Extracted material:
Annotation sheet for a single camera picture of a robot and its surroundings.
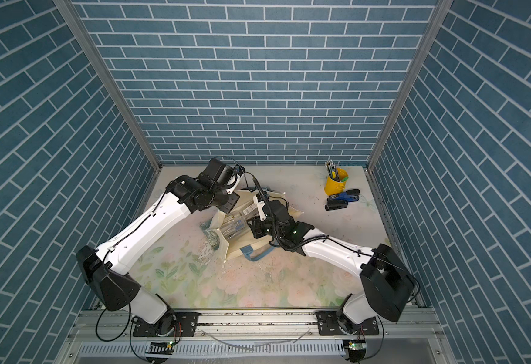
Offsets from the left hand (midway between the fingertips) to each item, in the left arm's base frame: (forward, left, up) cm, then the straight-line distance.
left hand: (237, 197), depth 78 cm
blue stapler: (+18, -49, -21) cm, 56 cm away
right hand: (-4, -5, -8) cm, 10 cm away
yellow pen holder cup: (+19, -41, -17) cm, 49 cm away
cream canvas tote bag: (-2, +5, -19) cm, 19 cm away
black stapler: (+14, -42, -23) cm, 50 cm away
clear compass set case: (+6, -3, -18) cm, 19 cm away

...

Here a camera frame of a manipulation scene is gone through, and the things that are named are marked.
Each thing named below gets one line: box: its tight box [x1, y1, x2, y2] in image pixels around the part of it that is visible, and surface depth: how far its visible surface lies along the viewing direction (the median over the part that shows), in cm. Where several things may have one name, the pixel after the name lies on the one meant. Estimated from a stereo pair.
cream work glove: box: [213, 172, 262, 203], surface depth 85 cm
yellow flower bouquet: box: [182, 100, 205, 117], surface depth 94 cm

Aim of the exercise:
Produce a word-for-word copy of everything above from the line holding "yellow pen holder" down to the line holding "clear compass set", with both of those lines kept.

Exercise response:
yellow pen holder cup: (+19, -41, -17) cm, 49 cm away
cream canvas tote bag: (-2, +5, -19) cm, 19 cm away
black stapler: (+14, -42, -23) cm, 50 cm away
clear compass set case: (+6, -3, -18) cm, 19 cm away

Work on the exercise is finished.